Disequilibrium (shocks)
The Lucas Islands model adds in two kinds of shocks (or fluctuations): monetary policy $\sigma_{m}$ and idiosyncratic market shocks $\sigma_{i}$. We can add these to the model's general differential equations from the two markets at the top of this post:
$$
p_{i} = \frac{\partial n_{i}}{\partial s_{i}} = a_{i}\; \frac{n_{i}}{s_{i}} + \sigma_{i}
$$
$$
p_{i} = \frac{\partial n_{i}}{\partial m} = k_{i}\; \frac{n_{i}}{m} + \sigma_{m}
$$
In this model, agents won't be able to tell the difference between $\sigma_{m}$ and $\sigma_{i}$ (the signal extraction problem). If we use the identical market simplification and solve the differential equations, we obtain (assuming I've done my math right):
$$
n_{i} = n_{0} \left( \frac{s_{i}}{s_{0, i}}\right)^{a_{0} + \frac{(s_{i} - s_{0, i})\sigma_{i}}{\log s_{i}/s_{0, i}}} \left( \frac{m}{m_{0}}\right)^{k_{0} + \frac{(m - m_{0})\sigma_{m}}{\log m/m_{0}}}
$$
Which we could re-write in terms of re-defined shocks $\Sigma_{m}$ and $\Sigma_{i}$
$$
n_{i} = n_{0} \left( \frac{s_{i}}{s_{0, i}}\right)^{a_{0} + \Sigma_{i}} \left( \frac{m}{m_{0}}\right)^{k_{0} + \Sigma_{m}}
$$
or in a log-linear form:
$$
\tilde{n}_{i} = \log n_{0} + (a_{0} + \Sigma_{i}) (\tilde{s}_{i} - \tilde{s}_{0, i}) + (k_{0} + \Sigma_{m}) (\tilde{m} - \tilde{m}_{0})
$$
If we use the second differential equation (log-linearized) we have:
$$
\tilde{p}_{i} = \tilde{n}_{i} - \tilde{m} + \log k_{0}
$$
$$
\tilde{p}_{i} = \log n_{0} + (a_{0} + \Sigma_{i}) (\tilde{s}_{i} - \tilde{s}_{0, i}) + (k_{0} + \Sigma_{m}) (\tilde{m} - \tilde{m}_{0}) - \tilde{m} + \log k_{0}
$$
$$
\tilde{p}_{i} = \tilde{p}_{\Sigma = 0} + \Sigma_{i} (\tilde{s}_{i} - \tilde{s}_{0, i}) + \Sigma_{m} (\tilde{m} - \tilde{m}_{0})
$$
The Lucas model stipulates that each island will change production based on the the price signal they see (and compare it to their inflation expectations based on monetary policy). This creates two ways that equilibrium can be restored (for example the maximum entropy/equilibrium state where all prices are equal) given a rise in price:
Production (rise in supply)
Fall in demand
The agents use option 2 when the price rise is in line with their expectations based on monetary shocks and option 1 when it is not. Using the gas in a box visualization of the forces from e.g. this post, we would see an imbalance of the number of particles between two boxes being rectified by both particles moving from one box to another (red, fall in demand) and the addition of new particles (blue, production):

There is no a priori reason for one adjustment over the other, so both adjustments should happen if they are in the model. We'd need to define a "chemical potential" for the supply units which would make it bigger or smaller component of the adjustment depending on the magnitude of the price difference from the equilibrium price (both boxes have equal numbers of particles).

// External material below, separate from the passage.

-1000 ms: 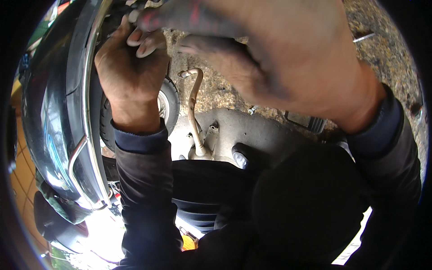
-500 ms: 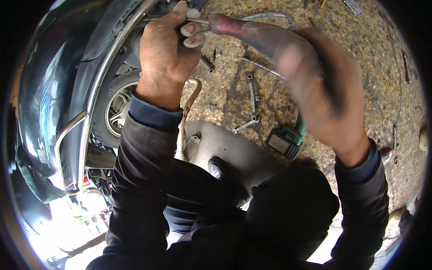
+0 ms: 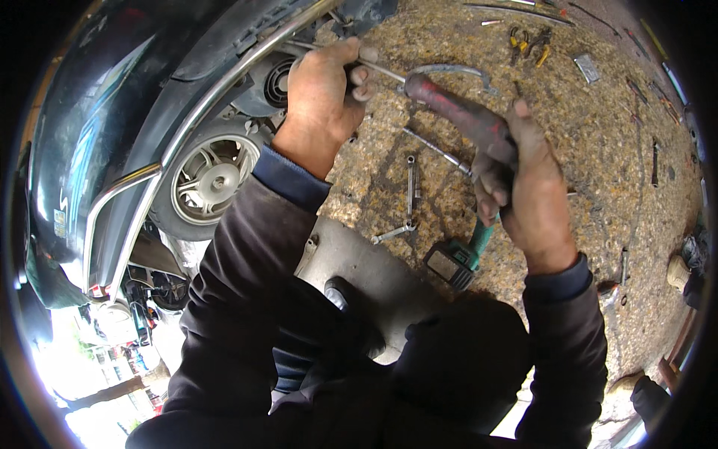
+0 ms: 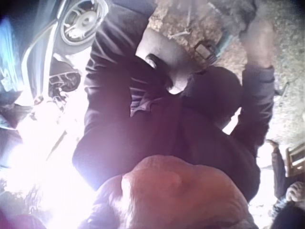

Monetary shifts increase (or decrease) the numbers of points across all the boxes (the islands) and if the system was otherwise in equilibrium, there would be no production needed to offset cases of disequilibrium -- money is neutral in that case.
That is all for now. I will continue this approach in a future post.